→ **PROBLEM TO WORK ON**
Skip the pictures. Transcribe exactly the lines from the line containing "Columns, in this" to the end of the listing.

→ **GIVEN MATERIAL**
►
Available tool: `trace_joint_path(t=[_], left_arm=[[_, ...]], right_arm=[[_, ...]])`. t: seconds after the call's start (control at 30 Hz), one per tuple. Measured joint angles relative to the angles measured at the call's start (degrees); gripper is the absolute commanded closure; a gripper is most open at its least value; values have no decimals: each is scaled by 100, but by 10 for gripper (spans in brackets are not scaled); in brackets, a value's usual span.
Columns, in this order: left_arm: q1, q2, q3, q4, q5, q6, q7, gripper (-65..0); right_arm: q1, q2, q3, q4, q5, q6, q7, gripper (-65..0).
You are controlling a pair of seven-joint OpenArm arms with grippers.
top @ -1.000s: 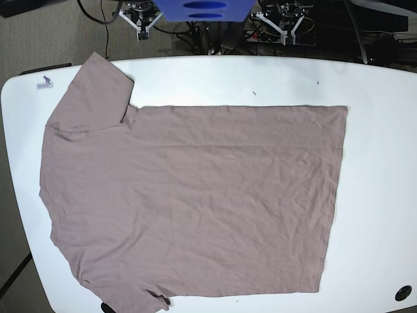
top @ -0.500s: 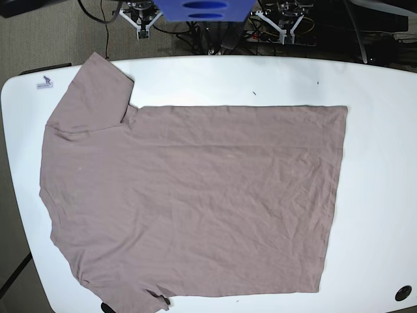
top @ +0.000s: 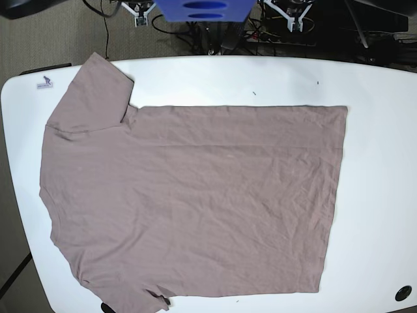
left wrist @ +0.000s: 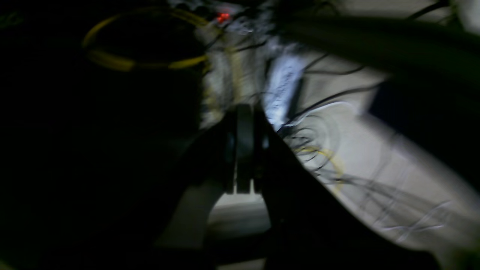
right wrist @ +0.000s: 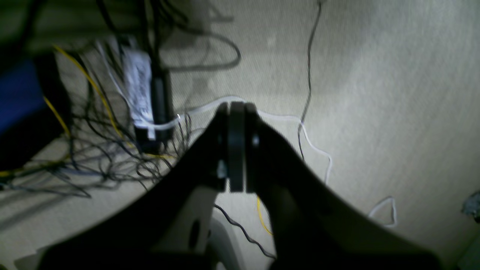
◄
→ **ANSWER SECTION**
Columns, in this order: left_arm: q1, q2, q3, q4, q5, q6, q7, gripper (-65..0); right_arm: q1, q2, q3, q4, q5, q6, q7, gripper (-65..0).
You are controlling a pair of seven-joint OpenArm arms with grippers.
top @ -1.000s: 
top @ -0.500s: 
top @ +0.000s: 
left wrist @ +0.000s: 
right wrist @ +0.000s: 

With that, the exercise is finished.